> [What to work on] Look through the data that follows and copy each line with the string "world".

[Dataset excerpts]
========================
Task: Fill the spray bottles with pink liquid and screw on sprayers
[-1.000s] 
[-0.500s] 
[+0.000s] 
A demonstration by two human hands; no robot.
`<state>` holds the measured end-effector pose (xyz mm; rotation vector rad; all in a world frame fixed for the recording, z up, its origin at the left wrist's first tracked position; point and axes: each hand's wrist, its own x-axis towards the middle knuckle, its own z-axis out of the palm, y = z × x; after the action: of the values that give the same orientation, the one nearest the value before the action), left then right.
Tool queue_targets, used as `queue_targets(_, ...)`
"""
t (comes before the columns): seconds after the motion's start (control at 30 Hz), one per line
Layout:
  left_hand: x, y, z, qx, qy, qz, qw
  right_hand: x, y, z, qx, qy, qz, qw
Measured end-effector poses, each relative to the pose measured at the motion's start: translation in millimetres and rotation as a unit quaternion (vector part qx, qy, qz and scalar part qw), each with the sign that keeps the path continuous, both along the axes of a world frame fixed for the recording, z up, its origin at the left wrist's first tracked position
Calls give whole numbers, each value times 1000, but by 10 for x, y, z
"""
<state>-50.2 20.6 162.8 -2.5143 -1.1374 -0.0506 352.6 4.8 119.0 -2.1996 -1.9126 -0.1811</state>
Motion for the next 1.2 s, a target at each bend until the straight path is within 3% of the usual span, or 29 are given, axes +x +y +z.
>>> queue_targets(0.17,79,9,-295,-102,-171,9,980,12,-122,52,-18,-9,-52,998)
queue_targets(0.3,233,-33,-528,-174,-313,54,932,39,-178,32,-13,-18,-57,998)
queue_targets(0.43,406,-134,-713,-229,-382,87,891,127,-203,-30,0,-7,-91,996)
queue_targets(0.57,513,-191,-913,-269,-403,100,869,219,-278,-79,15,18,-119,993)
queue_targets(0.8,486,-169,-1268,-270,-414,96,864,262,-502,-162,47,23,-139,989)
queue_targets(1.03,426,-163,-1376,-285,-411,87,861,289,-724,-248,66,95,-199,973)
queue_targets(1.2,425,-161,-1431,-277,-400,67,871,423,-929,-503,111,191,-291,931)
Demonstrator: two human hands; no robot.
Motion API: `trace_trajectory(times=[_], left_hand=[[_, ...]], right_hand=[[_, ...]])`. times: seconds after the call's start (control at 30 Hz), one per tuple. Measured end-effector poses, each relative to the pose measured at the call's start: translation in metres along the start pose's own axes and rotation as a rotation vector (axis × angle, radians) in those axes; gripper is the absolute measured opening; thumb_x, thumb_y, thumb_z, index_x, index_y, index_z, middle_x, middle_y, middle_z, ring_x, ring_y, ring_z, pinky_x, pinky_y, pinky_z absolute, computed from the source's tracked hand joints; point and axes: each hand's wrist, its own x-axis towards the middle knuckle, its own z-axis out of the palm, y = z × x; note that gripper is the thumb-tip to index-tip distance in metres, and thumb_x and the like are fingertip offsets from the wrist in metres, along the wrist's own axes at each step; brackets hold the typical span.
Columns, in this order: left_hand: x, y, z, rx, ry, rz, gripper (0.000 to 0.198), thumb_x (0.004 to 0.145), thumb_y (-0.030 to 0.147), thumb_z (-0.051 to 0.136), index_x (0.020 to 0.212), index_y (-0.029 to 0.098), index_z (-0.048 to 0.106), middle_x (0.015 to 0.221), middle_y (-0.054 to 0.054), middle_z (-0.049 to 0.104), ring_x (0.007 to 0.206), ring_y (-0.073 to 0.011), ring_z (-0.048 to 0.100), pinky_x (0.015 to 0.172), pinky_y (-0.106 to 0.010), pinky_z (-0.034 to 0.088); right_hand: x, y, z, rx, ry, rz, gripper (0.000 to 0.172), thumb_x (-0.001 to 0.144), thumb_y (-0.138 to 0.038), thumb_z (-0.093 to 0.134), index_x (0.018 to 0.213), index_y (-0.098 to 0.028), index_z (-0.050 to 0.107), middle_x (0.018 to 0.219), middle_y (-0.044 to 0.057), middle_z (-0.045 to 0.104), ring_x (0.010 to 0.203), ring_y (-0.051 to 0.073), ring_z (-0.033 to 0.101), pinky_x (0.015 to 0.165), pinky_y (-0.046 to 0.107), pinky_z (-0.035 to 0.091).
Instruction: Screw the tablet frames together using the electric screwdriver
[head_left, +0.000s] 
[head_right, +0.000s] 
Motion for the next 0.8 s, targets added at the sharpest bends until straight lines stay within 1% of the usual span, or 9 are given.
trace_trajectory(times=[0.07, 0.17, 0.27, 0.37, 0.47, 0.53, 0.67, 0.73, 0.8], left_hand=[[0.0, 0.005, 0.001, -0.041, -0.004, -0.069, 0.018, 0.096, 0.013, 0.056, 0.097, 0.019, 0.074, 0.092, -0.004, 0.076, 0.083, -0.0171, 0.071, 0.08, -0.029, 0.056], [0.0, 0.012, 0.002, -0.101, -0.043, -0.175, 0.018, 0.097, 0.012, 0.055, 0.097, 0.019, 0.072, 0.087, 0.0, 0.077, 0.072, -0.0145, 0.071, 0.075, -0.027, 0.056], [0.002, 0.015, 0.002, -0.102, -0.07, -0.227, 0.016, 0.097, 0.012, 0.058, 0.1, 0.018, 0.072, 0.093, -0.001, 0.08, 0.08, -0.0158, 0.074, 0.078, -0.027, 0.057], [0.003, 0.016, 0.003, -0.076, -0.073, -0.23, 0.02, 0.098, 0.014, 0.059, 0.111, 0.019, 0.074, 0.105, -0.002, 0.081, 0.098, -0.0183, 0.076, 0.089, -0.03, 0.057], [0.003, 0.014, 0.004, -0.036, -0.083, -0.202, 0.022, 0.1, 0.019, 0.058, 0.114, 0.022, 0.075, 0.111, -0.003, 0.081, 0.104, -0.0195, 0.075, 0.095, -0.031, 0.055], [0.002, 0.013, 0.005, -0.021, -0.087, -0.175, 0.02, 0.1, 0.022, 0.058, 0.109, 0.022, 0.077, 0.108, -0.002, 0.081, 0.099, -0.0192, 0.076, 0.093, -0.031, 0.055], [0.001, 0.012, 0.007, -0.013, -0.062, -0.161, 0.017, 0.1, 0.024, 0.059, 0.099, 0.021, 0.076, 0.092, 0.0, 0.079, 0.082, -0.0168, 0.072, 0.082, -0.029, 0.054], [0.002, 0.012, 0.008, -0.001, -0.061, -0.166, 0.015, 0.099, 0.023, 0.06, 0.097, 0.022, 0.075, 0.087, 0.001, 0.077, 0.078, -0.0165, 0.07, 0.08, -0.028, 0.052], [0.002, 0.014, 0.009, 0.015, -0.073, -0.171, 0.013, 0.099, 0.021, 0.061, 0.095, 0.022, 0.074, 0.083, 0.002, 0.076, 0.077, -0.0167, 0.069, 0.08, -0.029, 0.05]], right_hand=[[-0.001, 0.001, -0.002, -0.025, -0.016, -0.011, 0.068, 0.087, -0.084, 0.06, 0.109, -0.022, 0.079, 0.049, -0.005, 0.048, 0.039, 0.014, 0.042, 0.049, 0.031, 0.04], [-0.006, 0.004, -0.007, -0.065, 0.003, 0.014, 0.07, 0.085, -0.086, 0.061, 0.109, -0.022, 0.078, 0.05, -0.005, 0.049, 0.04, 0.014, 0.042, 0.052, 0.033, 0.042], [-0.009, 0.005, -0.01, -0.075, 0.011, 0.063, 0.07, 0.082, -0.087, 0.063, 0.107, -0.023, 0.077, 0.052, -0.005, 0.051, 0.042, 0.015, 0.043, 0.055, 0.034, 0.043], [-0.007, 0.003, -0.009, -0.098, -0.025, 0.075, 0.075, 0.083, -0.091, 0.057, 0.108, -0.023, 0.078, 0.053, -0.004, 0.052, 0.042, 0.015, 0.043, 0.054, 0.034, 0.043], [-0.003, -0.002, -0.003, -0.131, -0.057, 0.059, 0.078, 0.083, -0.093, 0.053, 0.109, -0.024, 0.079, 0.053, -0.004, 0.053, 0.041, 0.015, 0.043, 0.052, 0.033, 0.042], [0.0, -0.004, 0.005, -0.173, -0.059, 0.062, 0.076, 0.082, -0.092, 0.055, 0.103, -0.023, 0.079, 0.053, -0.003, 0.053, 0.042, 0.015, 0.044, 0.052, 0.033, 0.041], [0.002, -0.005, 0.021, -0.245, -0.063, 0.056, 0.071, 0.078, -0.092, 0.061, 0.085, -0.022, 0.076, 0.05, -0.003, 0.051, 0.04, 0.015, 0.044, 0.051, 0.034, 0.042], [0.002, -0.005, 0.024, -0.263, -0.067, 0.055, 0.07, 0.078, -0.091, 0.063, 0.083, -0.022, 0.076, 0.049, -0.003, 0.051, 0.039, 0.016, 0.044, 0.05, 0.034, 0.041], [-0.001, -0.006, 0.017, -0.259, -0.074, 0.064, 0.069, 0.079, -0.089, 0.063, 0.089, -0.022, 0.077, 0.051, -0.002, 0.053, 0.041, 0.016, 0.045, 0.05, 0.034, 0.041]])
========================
> [Your response]
`<state>` holds the measured end-effector pose (xyz mm; rotation vector rad; all in a world frame fixed for the recording, z up, its origin at the left wrist's first tracked position; point and axes: each hand's wrist, its own x-axis towards the middle knuckle, its own z-axis out of the palm, y = z × x; after the action: of the values that give the same orientation, the one nearest the value before the action), left then right.
Measured end-effector poses, each relative to the pose measured at the motion's start: translation in millimetres and rotation as a unit quaternion (vector part qx, qy, qz and scalar part qw), each with the sign that keeps the path continuous, both along the axes of a world frame fixed for the recording, z up, its origin at the left wrist's first tracked position

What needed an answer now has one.